Hi Susie, and everyone.  Firstly, be reassured that I have not been making the same recipe with the same method over and over again in exactly the same way - and as you say expecting the same result.  The things i have varied are: length of trace time, heating or not during trace, stirring frequency during cooking (15-20) and length of stir, maintaining higher or lower temp during cooking (from 145-180 dF), method of stirring, spoon/whisk. Surely this represents variation?

Also, the recipe I'm using is well suited to liquid soap according to all the books/forums and the lye calculation has been done online and by hand (using UK regulated cals with no lye excess - non-negotiable).
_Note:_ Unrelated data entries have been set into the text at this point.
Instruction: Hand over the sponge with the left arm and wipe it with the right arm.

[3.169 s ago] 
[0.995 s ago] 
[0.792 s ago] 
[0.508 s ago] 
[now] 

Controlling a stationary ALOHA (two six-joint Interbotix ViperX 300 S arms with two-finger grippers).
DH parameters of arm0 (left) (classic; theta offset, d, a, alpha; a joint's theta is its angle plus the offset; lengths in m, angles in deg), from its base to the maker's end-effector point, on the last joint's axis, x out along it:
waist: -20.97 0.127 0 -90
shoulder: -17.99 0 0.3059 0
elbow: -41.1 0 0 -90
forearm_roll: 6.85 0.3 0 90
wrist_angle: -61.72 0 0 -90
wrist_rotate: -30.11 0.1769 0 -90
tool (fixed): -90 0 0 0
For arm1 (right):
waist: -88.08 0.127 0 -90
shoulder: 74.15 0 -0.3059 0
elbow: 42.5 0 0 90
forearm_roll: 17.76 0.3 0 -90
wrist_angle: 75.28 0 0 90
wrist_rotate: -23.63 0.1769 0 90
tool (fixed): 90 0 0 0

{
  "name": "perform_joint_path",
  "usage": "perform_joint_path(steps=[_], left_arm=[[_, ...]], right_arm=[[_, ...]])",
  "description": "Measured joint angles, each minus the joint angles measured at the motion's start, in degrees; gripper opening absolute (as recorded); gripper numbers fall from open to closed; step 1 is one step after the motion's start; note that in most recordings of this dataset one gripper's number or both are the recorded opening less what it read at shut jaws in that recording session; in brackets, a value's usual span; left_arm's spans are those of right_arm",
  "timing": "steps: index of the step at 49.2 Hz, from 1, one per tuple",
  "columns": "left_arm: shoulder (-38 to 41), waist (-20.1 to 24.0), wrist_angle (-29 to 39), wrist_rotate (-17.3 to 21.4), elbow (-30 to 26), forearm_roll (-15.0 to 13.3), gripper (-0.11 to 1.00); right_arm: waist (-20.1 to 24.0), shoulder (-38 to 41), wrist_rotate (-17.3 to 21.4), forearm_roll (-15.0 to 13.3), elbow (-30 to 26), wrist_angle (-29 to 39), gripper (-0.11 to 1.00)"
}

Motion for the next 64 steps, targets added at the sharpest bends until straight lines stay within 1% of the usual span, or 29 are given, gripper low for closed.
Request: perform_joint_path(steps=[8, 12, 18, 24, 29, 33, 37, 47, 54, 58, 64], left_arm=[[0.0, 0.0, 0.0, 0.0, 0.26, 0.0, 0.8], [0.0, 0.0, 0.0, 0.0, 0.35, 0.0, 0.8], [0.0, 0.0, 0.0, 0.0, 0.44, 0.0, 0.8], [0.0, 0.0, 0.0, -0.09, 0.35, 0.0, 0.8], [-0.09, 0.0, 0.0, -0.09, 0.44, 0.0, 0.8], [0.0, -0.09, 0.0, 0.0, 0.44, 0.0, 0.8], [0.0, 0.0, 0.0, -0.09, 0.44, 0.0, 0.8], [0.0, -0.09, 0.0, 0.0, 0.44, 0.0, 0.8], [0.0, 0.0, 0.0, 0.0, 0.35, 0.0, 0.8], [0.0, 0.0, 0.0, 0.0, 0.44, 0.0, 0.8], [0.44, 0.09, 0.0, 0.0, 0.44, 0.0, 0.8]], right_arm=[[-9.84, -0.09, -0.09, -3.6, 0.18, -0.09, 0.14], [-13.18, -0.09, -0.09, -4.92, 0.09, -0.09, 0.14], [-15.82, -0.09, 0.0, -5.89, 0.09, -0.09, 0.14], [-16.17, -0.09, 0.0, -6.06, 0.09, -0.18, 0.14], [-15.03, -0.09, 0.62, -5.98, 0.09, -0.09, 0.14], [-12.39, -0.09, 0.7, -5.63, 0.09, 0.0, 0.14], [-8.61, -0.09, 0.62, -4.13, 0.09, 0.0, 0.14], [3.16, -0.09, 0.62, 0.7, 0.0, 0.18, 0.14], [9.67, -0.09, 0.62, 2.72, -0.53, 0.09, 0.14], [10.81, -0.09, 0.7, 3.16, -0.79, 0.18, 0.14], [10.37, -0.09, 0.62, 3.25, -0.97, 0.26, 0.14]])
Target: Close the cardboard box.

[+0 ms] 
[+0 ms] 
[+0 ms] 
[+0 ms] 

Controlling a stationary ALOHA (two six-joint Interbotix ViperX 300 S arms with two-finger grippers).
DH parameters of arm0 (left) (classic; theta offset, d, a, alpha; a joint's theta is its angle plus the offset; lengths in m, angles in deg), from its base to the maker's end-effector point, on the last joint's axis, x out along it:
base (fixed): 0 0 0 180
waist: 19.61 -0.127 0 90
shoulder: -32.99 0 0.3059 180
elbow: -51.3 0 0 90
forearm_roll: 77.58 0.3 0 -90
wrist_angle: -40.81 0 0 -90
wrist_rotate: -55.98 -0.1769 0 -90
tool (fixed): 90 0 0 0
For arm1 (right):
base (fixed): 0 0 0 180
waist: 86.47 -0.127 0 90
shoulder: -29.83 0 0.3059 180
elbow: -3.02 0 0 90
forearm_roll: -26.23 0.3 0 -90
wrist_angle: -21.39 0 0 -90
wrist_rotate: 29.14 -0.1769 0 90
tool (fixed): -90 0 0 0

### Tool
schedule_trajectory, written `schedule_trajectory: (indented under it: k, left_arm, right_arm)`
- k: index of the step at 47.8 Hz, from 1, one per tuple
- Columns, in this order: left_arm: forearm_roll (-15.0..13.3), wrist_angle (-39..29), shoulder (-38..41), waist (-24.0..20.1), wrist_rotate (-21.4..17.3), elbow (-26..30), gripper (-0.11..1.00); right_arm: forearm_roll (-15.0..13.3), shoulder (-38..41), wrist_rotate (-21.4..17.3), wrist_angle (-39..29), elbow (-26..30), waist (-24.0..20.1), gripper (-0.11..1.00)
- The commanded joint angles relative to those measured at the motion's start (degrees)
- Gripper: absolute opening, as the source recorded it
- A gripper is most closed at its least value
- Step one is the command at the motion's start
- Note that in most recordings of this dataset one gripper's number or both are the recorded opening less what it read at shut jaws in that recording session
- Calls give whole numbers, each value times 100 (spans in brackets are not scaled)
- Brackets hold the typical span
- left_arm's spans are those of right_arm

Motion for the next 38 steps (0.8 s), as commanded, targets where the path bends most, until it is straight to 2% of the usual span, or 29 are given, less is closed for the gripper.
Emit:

The only thing I can think of that is throwing it all is the Potassium Hydroxide.  It sounds like you are all using the lye calculators that factor in the max 10% lye impurities/water in the Potassium and by my calculations that comes to between 5-10g more KOH per 500g oils.  This I'm sure would solve my problem, however, here there is no point me testing with this amount if legally I'm not eventually allowed to use this method commercially... I suppose something for Scott Grainger.  Perhaps I should try the excess method just to prove the point?

If there is anyone from the UK here who has the Cosmetic Safety Assessment and could advise that would be great!

Oh, and I'm not selling the liquid soap to anyone, as I'm clearly still in development phase!  I do sell bar soap to stores in the UK - including Fortnum and Mason so am aware that things must be 'right' before marketing.


----------



## Susie (Feb 16, 2015)

CarolinePJCoram said:


> Hi Susie, and everyone.  Firstly, be reassured that I have not been making the same recipe with the same method over and over again in exactly the same way - and as you say expecting the same result.  The things i have varied are: length of trace time, heating or not during trace, stirring frequency during cooking (15-20) and length of stir, maintaining higher or lower temp during cooking (from 145-180 dF), method of stirring, spoon/whisk. Surely this represents variation?
> 
> *Not really variation there.  And you are either not reading what we are really saying or...you just want to do what you want to do regardless of what we say.  Things you have varied make no difference whatsoever if you are going to stick with the same recipe.  Trace time , stirring length, temperature during heating, stirring method matter little except to take more time or less time.  Your outcomes will be the same with all of these "variations".*
> 
> ...



*Thank goodness for that!*


----------



## Susie (Feb 16, 2015)

I hate to repeat myself, but the problem is your *recipe*.


----------



## CarolinePJCoram (Feb 16, 2015)

Susie, thank you for your kind advise.  I clearly am a complete novice and did not understand that the nuances of trace, heat, stirring etc do not matter ... and it seems that it is the ingredients that do.  I will try making with more lye as stipulated on SoapCalc as that seems the only option left to me... Thank you so much for your input, it is greatly appreciated.


----------



## Susie (Feb 16, 2015)

Please try using this soap calculator:

http://summerbeemeadow.com/sites/all/sbm_calc_input/calc_input_page_1.1.html

It accounts for 94% KOH purity without having to check any boxes, and yields an easier paste to work with.  Please use one of the methods linked by DeeAnna.  I hate having to tell you to throw out everything you learned to do to make liquid soap, but until you see how it goes when you try our recipes and methods, you just won't *know* how much better and easier it can be.


----------



## DeeAnna (Feb 16, 2015)

"...there is no point me testing with this amount if legally I'm not eventually allowed to use this method commercially... Perhaps I should try the excess method just to prove the point?..."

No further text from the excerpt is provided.